Dalam era informasi saat ini, memahami faktor-faktor yang mempengaruhi kebahagiaan global menjadi semakin penting bagi para pembuat kebijakan, peneliti, dan masyarakat umum. World Happiness Report (WHR) merupakan salah satu sumber data utama yang memberikan wawasan tentang tingkat kebahagiaan di berbagai negara berdasarkan berbagai indikator seperti GDP per capita, dukungan sosial, harapan hidup sehat, dan kebebasan untuk membuat pilihan hidup.
Untuk menganalisis dan mengelompokkan data kebahagiaan secara efektif, metode clustering menjadi alat yang sangat berguna. Salah satu teknik clustering yang populer adalah k-means clustering.

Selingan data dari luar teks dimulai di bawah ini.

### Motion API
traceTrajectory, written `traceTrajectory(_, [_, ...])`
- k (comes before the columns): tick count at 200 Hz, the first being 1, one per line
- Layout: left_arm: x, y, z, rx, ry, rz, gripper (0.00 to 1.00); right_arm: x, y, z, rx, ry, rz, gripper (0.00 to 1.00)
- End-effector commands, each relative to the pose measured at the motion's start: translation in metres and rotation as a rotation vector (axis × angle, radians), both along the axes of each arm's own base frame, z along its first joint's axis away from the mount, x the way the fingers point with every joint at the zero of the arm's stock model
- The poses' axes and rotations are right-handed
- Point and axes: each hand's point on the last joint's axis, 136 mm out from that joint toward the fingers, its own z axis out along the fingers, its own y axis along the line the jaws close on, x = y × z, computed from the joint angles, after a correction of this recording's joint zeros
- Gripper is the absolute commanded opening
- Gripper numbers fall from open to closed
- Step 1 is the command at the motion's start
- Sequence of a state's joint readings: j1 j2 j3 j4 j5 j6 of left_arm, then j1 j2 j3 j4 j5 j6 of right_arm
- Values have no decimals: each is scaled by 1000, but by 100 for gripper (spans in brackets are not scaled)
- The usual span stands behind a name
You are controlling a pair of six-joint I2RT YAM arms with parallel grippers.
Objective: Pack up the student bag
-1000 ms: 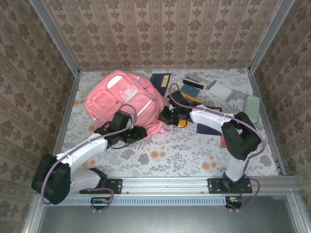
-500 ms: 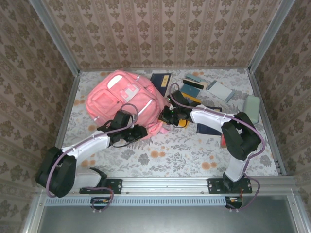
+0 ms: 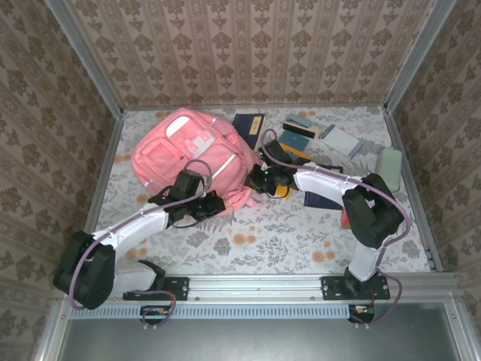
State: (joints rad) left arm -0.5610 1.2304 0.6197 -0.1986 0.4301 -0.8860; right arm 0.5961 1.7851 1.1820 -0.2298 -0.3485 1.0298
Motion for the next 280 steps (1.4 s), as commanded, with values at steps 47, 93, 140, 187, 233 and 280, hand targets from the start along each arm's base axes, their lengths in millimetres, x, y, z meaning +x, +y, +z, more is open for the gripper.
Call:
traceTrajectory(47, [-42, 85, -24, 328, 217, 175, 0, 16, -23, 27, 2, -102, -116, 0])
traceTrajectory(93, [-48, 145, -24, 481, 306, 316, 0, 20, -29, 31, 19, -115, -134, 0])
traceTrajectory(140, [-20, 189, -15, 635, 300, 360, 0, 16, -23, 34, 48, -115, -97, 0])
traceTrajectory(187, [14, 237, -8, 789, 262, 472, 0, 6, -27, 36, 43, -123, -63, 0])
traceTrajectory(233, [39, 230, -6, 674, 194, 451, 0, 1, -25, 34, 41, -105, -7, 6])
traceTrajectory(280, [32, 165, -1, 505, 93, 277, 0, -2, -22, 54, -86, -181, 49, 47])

library(tidyverse) # data manipulation
## Warning: package 'tidyverse' was built under R version 4.3.3
## Warning: package 'readr' was built under R version 4.3.3
## Warning: package 'forcats' was built under R version 4.3.3
## Warning: package 'lubridate' was built under R version 4.3.3
## ── Attaching core tidyverse packages ──────────────────────── tidyverse 2.0.0 ──
## ✔ dplyr 1.1.4 ✔ readr 2.1.5
## ✔ forcats 1.0.0 ✔ stringr 1.5.1
## ✔ ggplot2 3.4.4 ✔ tibble 3.2.1
## ✔ lubridate 1.9.3 ✔ tidyr 1.3.1
## ✔ purrr 1.0.2
## ── Conflicts ────────────────────────────────────────── tidyverse_conflicts() ──
## ✖ dplyr::filter() masks stats::filter()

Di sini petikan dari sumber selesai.